YOUR GOAL >>
Within the records below, find each line that holds the string "corn", then copy it.

RAW DATA >>
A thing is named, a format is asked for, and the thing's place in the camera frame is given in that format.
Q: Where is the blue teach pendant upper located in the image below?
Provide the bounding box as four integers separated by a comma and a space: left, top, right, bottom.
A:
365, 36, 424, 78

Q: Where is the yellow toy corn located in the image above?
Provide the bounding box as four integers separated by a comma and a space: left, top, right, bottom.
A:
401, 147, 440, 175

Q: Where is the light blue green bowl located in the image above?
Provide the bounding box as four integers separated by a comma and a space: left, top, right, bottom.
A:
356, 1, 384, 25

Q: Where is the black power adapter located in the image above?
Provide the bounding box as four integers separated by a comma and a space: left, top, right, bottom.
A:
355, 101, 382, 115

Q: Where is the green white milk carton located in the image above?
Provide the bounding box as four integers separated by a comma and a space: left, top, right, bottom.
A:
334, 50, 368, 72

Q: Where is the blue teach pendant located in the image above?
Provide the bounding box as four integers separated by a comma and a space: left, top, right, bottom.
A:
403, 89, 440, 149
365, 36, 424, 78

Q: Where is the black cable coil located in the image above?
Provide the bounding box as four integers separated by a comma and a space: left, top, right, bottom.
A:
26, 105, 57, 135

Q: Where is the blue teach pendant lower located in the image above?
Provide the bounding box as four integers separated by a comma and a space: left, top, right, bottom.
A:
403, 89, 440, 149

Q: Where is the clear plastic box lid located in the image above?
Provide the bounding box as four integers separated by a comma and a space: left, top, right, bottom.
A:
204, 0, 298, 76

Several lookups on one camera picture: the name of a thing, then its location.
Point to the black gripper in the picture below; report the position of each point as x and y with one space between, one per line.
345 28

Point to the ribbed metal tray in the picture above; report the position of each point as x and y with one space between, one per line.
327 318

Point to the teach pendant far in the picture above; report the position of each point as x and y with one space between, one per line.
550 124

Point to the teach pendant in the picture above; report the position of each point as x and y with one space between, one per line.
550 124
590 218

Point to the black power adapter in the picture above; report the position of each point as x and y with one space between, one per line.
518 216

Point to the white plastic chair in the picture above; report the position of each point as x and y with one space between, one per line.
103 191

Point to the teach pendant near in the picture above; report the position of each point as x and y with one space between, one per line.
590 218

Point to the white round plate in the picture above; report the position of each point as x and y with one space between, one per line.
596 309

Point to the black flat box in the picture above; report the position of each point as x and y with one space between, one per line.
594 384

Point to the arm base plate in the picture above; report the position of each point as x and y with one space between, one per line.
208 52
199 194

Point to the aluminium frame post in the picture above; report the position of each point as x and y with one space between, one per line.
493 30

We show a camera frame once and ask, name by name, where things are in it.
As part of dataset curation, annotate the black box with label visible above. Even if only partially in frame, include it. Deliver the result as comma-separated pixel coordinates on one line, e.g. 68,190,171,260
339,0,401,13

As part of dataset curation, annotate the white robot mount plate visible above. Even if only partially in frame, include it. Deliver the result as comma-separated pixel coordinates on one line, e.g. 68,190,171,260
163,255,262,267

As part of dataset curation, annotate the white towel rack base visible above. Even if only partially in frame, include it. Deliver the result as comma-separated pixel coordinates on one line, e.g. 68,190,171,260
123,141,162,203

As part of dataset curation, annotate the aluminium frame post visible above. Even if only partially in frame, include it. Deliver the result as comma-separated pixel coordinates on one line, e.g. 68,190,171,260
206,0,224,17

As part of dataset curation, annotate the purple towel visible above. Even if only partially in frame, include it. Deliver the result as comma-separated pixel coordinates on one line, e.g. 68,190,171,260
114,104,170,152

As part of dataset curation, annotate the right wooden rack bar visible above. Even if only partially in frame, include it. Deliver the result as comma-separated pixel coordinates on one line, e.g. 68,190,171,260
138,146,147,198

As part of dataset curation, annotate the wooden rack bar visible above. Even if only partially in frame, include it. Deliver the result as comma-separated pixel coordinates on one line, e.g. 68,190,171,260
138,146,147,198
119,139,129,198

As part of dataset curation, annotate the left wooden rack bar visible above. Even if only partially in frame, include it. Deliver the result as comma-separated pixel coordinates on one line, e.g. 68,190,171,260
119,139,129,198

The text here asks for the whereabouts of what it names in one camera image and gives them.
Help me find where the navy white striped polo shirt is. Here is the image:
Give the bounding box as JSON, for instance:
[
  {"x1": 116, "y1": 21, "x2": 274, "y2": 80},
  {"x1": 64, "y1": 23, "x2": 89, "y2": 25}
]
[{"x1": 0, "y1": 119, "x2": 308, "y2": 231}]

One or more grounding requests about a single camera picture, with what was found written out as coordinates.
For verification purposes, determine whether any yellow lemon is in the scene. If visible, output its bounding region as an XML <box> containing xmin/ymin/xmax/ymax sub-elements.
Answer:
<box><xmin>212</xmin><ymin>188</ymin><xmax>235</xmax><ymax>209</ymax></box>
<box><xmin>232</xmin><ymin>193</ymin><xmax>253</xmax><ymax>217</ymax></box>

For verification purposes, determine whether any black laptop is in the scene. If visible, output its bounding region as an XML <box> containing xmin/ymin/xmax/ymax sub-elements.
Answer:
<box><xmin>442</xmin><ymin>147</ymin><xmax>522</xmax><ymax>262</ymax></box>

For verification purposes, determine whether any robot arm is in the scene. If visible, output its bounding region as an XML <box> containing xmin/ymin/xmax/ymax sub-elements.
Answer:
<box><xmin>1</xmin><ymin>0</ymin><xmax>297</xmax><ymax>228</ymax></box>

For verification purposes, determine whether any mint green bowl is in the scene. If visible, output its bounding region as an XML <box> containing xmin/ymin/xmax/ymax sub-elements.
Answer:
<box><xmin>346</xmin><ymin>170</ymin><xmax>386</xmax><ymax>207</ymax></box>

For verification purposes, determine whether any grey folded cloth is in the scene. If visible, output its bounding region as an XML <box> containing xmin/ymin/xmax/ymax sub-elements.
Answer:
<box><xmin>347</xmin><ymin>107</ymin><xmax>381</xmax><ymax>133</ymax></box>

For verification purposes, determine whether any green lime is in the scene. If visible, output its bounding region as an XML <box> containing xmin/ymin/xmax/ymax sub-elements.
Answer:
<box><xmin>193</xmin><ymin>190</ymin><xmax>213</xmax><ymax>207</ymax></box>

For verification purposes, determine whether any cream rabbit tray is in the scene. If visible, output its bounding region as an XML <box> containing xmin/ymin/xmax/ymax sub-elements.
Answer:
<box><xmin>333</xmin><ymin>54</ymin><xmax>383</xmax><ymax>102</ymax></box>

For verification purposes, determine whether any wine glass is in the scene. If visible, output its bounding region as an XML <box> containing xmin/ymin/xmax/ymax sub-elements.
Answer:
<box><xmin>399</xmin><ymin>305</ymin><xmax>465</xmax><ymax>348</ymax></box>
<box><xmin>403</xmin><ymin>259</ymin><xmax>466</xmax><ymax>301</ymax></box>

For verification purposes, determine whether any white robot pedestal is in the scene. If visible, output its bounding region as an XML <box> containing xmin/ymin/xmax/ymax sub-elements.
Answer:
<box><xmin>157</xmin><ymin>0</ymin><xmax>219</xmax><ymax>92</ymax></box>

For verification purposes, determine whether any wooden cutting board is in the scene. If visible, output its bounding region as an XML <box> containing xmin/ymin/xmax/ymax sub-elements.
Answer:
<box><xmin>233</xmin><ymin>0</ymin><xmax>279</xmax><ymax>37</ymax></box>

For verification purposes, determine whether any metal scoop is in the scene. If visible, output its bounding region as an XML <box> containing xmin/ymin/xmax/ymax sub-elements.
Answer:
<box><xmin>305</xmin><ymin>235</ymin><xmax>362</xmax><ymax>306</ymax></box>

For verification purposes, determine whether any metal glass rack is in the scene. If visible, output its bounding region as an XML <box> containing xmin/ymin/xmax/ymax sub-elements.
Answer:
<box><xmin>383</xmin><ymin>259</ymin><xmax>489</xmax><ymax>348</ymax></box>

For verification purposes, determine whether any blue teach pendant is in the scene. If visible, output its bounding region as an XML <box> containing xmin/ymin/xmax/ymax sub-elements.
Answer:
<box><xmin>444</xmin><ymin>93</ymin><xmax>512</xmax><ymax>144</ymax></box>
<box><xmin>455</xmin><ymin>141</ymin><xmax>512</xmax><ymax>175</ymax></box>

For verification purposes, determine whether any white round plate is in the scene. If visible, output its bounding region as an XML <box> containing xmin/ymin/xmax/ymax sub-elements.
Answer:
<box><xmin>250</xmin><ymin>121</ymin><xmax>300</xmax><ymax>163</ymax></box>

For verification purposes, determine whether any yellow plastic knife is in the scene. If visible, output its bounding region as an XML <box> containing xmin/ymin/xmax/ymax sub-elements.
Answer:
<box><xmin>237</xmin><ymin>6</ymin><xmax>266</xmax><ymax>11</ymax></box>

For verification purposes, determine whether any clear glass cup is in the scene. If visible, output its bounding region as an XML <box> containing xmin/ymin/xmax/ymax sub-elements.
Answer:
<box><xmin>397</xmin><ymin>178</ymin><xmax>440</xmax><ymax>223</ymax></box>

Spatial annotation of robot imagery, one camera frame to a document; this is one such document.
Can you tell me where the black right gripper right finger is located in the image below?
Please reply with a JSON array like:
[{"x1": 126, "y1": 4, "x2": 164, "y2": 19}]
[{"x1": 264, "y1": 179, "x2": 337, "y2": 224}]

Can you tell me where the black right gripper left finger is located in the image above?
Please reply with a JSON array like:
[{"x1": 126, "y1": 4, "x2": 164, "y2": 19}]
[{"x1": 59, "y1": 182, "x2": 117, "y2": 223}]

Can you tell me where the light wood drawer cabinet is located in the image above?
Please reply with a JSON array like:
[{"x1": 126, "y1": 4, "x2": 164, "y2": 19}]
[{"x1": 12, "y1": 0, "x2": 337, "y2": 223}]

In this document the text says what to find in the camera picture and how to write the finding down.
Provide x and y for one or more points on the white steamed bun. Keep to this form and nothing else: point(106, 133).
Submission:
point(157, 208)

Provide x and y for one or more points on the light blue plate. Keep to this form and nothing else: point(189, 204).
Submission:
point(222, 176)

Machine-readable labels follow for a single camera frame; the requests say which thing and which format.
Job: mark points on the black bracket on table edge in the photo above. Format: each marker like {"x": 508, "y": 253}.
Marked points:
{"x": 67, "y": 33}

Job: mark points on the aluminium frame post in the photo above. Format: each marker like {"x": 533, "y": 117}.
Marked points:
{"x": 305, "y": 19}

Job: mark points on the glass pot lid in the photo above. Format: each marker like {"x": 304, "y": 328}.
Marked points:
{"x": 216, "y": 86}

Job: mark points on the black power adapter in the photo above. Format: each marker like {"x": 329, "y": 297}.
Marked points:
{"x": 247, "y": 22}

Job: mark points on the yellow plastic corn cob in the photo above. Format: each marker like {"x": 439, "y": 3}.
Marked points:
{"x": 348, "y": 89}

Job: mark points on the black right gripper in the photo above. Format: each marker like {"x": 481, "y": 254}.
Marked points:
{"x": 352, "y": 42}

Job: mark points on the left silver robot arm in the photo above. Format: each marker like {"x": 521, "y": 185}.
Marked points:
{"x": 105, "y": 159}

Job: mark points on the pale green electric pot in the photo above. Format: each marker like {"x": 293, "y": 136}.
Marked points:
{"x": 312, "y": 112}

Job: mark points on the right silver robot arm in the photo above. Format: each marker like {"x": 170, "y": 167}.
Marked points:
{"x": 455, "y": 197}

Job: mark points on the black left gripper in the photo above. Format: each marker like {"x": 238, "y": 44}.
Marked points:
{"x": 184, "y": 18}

RESPONSE >>
Q: Where is the yellow toy corn located in the image above?
Job: mark points on the yellow plastic corn cob in the photo above. Format: each marker like {"x": 439, "y": 3}.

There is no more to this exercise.